A person may recover reasonable attorney's fees from an individual or corporation, in addition to the amount of a valid claim and costs, if the claim is based on an oral or written contract. Tex. Civ. Prac. Rem. Code Ann. § 38.001(8) (Vernon 2008). To recover attorney's fees under this section, a party must (1) prevail on a cause of action for which attorney's fees are recoverable, and (2) recover damages. Green Int'l, Inc. v. Solis, 951 S.W.2d 384, 390 (Tex. 1997). A party, however, is entitled to attorney's fees even though the damages recovered on its claim are offset by the opposing parties' counterclaim. Therefore, although the prevailing party must recover damages, it need not obtain a net recovery. McKinley v. Drozd, 685 S.W.2d 7, 10-11 (Tex. 1985); see also Matthews v. Candlewood Builders, Inc., 685 S.W.2d 649, 650 (Tex. 1985). The no-net-recovery exception does not apply when the damages awarded by the jury are offset by settlement credits or insurance payment credits. Imperial Lofts, Ltd. v. Imperial Woodworks, Inc., 245 S.W.3d 1, 7 (Tex. App.-Waco 2007, pet. denied).
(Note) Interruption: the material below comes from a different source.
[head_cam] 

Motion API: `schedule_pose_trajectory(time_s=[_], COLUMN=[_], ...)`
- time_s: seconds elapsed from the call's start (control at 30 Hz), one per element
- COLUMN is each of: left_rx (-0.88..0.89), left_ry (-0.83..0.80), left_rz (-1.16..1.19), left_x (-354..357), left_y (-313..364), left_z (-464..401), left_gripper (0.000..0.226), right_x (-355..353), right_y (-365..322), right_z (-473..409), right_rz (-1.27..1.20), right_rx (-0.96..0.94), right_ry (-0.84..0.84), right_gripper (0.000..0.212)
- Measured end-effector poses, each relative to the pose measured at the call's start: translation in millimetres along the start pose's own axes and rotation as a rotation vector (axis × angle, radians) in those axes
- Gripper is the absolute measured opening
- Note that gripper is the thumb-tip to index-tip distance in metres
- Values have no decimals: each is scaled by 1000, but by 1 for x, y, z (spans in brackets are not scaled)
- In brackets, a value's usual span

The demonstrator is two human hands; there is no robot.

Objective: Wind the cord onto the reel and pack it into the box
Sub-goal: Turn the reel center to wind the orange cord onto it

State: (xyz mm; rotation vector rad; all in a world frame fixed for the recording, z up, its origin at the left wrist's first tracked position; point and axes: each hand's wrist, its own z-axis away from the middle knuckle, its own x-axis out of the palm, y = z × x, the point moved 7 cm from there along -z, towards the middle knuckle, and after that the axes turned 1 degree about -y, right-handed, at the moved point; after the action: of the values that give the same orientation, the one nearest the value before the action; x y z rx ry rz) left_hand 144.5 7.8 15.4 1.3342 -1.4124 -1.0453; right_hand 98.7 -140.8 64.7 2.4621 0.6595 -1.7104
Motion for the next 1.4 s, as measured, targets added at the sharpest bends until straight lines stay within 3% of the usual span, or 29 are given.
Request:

The determination of the reasonableness of attorney's fees is a question for the jury's determination. Bocquet, 972 S.W.2d at 21. Factors the trier of fact should consider in determining the amount of reasonable attorney's fees include the following:



1) the time and labor required, the novelty and difficulty of the questions involved, and the skill required to perform the legal service properly; 2) the likelihood. . . that the acceptance of the particular employment will preclude other employment by the lawyer; 3) the fee customarily charged in the locality for similar legal services; 4) the amount involved and the results obtained; 5) the time limitations imposed by the client or by the circumstances; 6) the nature and length of the professional relationship with the client; 7) the experience, reputation, and ability of the lawyer or lawyers performing the services; and 8) whether the fee is fixed or contingent on results obtained or uncertainty of collection before the legal services have been rendered.



Arthur Anderson & Co. v. Perry Equip. Corp., 945 S.W.2d 812, 818 (Tex. 1997) (quoting Tex. Disciplinary R. Prof. Conduct 1.04, reprinted in Tex. Gov't Code Ann., tit. 2, subtit. G app (State Bar Rules, art. X, § 9)). It is not necessary for the court to receive evidence on each of these factors. Hays & Martin, L.L.P. v. Ubinas-Brache, 192 S.W.3d 631, 636 (Tex.